Tıpta hele beslenme konusunda tek doğru yoktur, tek doğru olması da mümkün değildir. Hepimizin bünyesi farklı değil mi. Her kim ki size tek doğru dayatıyorsa, hele de kendisini en doğru olduğunu söylüyorsa ona inanmayın.
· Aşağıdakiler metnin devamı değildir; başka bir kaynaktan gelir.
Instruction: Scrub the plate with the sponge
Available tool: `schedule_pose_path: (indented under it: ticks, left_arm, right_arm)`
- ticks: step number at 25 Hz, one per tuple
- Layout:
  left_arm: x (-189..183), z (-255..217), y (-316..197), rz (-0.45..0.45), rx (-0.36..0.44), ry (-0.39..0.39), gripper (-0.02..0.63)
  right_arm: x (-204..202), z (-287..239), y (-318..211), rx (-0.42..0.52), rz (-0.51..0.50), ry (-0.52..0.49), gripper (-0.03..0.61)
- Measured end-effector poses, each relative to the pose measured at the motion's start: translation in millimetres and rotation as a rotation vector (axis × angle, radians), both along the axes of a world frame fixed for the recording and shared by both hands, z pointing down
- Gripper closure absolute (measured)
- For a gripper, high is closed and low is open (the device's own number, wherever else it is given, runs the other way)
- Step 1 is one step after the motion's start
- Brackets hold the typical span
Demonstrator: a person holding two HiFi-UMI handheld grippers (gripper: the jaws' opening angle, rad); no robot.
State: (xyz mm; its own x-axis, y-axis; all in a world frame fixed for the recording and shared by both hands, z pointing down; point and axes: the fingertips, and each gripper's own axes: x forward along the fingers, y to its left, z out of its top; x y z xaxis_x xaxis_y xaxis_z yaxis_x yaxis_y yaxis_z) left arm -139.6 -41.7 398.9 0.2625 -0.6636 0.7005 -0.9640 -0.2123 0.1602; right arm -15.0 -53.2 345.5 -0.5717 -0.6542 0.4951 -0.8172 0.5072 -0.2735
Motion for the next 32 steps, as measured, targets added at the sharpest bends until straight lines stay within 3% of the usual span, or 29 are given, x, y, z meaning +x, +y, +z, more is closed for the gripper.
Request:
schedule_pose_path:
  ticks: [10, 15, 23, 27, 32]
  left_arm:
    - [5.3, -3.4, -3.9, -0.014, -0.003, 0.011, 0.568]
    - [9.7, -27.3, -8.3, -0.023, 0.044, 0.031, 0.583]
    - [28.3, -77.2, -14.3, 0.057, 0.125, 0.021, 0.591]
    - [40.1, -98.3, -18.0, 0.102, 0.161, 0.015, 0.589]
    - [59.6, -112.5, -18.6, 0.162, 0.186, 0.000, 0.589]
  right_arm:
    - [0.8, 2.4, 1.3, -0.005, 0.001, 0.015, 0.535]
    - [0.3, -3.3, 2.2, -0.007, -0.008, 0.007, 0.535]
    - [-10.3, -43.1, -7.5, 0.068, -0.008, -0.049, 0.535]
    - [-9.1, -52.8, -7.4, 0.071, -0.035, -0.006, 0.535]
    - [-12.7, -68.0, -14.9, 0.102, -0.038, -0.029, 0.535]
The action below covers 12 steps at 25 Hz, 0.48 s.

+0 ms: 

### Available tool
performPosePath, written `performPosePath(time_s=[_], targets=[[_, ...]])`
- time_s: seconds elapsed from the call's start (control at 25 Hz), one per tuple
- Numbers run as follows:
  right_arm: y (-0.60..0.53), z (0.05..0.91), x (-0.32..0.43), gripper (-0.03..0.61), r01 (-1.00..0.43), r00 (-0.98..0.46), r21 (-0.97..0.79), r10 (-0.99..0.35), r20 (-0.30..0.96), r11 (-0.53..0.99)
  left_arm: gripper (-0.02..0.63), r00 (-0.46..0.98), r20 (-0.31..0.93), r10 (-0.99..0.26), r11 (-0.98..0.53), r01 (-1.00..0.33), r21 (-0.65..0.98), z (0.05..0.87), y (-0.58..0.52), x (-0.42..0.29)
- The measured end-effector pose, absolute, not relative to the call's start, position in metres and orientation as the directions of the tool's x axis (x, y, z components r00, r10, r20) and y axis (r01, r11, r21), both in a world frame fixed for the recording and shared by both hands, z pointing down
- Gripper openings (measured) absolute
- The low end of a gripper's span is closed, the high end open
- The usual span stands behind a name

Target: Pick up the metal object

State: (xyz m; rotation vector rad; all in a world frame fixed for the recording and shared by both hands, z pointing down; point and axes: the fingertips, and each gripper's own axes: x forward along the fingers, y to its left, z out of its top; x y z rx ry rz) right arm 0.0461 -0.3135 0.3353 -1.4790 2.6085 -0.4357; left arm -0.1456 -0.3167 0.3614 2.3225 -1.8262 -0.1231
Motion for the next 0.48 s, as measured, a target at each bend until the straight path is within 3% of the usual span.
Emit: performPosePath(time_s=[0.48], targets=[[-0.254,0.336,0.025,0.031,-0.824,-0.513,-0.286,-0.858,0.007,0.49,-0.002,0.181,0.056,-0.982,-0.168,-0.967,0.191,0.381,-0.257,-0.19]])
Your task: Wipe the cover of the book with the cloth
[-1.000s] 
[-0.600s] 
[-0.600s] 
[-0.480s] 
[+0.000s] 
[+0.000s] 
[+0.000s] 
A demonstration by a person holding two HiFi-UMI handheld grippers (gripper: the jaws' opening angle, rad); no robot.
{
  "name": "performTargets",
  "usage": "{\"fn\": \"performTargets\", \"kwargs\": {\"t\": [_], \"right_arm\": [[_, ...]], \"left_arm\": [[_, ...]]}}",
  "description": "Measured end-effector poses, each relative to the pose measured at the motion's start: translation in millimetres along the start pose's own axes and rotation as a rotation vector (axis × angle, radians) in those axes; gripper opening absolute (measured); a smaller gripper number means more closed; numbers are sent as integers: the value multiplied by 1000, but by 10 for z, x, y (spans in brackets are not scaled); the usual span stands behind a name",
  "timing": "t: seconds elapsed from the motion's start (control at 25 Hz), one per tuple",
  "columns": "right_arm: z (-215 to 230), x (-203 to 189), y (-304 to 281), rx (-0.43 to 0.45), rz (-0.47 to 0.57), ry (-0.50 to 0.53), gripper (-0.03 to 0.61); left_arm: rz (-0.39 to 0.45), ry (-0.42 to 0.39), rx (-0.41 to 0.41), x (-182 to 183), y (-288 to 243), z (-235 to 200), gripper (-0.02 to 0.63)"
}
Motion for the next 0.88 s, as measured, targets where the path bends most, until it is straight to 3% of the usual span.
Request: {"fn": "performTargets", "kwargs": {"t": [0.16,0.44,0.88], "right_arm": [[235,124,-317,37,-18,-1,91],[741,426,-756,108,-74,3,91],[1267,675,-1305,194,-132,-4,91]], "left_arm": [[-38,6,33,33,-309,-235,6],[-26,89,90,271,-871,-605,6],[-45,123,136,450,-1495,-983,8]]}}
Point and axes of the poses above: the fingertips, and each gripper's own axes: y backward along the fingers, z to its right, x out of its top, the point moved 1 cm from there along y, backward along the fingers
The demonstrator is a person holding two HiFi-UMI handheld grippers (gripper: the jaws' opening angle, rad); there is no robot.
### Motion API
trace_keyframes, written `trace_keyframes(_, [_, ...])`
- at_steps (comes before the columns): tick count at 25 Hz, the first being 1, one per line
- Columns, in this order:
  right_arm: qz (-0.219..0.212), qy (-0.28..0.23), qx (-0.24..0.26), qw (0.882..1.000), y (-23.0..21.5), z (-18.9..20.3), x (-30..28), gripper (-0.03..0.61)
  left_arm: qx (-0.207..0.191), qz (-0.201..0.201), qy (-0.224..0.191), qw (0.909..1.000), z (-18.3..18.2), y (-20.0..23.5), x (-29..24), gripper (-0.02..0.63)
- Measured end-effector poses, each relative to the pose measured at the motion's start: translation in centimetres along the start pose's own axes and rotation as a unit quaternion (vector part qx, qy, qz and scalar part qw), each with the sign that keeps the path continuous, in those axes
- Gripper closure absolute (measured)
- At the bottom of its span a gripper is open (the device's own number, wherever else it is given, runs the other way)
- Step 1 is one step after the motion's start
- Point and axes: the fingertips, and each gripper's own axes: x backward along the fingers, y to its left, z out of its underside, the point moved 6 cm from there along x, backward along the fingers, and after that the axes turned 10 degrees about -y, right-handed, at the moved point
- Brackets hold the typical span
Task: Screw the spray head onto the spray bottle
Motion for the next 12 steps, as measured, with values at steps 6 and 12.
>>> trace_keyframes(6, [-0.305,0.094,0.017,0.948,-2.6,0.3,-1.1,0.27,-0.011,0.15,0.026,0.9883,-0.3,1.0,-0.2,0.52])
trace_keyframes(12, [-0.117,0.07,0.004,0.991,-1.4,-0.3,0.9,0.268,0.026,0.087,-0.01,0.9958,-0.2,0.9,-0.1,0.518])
Bir de sizden para istiyorsa, size bir şey satmaya çalışıyorsa yanından hızla uzaklaşın.
Kahvaltı ile ilgili benim önerilerim:
1.Midenizin sesini iyi dinleyin
2.Güne hamur işi ile başlamayın
3.Kahvaltılıkların çoğu (salam, sosis, peynir, zeytin..) tuzdan zengindir
4.Öğlene doğru performansınız düşüyorsa kahve, sigaraya yüklenmek yerine kahvaltı yapın
5.Tek yönlü beslenmeden kaçının
6.Kahvaltı yapacaksanız ölçüyü kaçırmayın
7.Doktoru, diyetisyeni dinleyin ama kendi yeme planınızı kendiniz yapın.
Sağlıcakla kalın.
Prof. Dr. Tekin AKPOLAT
NOT: Burada okuduklarınız genel bilgilerdir, doktorunuza danışmadan tedavide değişiklik yapılması sakıncalı olabilir.